YOUR TASK — Report back every line in the data that includes the string "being".

START STORED DATA

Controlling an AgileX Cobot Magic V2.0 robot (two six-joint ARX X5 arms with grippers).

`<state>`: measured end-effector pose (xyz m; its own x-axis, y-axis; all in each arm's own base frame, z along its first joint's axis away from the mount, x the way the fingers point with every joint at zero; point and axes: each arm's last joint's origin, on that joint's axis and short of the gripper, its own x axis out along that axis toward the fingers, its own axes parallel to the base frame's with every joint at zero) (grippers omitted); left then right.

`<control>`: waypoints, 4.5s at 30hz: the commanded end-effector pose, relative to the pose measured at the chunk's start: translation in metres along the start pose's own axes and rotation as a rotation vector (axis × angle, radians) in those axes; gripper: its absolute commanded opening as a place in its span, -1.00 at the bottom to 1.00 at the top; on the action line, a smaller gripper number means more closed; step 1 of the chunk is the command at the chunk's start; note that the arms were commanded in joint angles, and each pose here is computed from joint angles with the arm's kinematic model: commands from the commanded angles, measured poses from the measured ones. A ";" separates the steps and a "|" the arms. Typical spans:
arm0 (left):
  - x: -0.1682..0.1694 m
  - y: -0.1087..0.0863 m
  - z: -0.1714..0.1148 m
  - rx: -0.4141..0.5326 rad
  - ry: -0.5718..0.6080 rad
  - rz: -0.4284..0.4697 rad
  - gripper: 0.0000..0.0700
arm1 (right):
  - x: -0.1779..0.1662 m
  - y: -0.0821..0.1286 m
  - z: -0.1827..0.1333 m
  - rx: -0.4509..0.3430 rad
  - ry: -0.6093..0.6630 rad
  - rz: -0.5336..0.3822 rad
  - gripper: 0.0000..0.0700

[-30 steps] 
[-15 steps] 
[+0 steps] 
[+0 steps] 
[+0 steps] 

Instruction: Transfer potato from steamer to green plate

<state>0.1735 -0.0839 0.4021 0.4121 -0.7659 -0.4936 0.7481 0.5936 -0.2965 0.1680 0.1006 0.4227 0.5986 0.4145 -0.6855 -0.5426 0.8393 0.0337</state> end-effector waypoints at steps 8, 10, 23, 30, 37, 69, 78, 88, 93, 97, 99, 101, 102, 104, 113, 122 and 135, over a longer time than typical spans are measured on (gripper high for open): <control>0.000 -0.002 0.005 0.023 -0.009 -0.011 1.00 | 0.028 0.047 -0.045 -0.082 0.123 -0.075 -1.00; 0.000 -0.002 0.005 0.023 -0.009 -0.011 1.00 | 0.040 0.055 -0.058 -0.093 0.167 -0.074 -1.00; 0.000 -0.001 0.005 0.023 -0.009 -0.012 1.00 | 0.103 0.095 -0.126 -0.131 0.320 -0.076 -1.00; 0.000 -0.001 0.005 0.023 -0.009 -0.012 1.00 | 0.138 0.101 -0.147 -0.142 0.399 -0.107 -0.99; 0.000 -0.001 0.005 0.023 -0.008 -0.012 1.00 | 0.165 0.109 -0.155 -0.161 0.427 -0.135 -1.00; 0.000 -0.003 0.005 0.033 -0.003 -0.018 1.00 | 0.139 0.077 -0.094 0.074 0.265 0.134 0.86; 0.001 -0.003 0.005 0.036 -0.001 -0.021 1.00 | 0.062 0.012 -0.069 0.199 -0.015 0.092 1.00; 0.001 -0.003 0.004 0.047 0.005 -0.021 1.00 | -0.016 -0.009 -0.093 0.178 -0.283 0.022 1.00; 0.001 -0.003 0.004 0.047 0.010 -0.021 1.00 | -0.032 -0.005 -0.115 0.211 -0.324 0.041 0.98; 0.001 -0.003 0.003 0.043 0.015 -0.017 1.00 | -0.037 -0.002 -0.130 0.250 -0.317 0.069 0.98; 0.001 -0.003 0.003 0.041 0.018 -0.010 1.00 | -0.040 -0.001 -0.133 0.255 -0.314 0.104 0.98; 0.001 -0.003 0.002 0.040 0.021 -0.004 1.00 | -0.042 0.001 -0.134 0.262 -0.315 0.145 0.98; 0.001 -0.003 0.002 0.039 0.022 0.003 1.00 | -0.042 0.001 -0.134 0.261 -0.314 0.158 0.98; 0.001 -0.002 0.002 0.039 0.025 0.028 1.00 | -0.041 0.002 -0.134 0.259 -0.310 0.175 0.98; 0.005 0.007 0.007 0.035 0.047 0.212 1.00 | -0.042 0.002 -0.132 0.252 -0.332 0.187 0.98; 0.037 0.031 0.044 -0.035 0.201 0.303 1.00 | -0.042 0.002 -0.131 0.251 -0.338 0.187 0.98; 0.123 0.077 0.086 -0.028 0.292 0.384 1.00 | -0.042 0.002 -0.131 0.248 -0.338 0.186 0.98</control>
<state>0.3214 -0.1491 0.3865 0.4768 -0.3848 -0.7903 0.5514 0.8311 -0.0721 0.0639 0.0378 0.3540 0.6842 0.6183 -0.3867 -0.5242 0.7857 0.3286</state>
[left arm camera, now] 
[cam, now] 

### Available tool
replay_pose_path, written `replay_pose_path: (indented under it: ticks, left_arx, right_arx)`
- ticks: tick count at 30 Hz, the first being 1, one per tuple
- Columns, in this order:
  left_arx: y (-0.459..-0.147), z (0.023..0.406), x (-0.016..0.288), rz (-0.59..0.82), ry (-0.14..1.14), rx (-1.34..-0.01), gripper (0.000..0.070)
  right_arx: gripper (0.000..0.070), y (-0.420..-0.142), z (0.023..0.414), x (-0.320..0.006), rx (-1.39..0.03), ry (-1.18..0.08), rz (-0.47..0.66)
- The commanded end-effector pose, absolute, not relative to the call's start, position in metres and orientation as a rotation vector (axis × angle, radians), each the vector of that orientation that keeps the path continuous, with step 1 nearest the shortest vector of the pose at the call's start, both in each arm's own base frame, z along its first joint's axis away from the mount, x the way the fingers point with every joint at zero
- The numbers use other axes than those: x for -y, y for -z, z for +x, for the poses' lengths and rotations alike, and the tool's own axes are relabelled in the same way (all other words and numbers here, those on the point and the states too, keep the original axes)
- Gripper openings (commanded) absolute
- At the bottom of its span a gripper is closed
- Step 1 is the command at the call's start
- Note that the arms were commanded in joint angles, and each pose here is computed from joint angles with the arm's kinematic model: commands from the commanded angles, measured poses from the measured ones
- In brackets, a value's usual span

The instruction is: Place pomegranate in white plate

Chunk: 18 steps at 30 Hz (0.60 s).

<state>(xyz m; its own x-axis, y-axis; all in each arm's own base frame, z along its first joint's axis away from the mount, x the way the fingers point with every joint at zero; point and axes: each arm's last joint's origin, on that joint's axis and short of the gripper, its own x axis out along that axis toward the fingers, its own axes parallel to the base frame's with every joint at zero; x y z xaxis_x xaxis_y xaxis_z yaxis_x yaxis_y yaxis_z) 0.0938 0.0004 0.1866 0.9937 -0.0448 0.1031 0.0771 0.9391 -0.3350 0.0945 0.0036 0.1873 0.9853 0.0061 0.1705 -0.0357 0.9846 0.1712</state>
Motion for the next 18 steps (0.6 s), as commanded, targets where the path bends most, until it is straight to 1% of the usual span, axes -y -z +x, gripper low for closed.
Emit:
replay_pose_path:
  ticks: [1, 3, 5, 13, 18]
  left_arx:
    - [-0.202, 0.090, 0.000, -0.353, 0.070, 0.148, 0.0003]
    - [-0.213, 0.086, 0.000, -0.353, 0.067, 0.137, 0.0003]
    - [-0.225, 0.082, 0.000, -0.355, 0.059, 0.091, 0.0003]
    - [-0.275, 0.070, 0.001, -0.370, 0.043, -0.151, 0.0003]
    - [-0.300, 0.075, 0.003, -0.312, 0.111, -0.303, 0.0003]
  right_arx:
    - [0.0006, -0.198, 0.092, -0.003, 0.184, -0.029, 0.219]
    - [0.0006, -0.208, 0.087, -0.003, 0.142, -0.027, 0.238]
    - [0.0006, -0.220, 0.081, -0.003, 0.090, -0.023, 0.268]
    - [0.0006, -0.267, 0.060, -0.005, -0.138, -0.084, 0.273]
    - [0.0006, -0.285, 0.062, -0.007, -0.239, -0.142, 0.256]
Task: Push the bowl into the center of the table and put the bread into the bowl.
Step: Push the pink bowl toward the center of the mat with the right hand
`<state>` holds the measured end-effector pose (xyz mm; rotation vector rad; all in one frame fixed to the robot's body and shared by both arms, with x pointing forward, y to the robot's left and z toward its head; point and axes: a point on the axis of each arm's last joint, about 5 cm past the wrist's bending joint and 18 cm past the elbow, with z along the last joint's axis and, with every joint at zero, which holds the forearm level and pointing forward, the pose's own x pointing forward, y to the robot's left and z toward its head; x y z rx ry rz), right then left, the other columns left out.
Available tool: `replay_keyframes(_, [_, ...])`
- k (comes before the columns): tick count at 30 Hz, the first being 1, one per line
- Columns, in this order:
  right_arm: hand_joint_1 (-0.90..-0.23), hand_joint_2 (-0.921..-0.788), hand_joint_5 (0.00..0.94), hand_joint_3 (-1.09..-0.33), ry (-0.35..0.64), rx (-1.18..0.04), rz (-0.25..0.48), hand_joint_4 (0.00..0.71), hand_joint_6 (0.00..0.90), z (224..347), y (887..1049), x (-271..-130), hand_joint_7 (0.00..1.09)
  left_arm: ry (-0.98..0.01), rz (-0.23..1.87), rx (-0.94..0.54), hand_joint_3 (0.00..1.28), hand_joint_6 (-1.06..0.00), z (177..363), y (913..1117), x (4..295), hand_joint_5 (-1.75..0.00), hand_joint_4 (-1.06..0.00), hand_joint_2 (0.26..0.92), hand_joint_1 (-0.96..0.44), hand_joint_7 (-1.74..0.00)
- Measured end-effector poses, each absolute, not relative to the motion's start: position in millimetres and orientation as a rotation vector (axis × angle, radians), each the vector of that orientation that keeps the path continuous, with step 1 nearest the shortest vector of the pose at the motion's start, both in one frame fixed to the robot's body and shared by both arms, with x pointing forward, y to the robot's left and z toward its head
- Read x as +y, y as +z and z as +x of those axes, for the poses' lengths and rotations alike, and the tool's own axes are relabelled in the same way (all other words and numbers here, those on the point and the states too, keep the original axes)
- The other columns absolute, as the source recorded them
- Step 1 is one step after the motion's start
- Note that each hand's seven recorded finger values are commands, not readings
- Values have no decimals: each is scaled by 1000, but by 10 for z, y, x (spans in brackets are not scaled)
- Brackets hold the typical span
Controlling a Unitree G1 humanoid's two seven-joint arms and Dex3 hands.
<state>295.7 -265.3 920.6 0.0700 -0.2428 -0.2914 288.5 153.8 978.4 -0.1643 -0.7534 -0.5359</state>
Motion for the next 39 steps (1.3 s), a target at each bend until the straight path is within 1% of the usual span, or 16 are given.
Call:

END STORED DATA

ANSWER TO THE EXERCISE —
- ticks: tick count at 30 Hz, the first being 1, one per tuple
- k (comes before the columns): tick count at 30 Hz, the first being 1, one per line

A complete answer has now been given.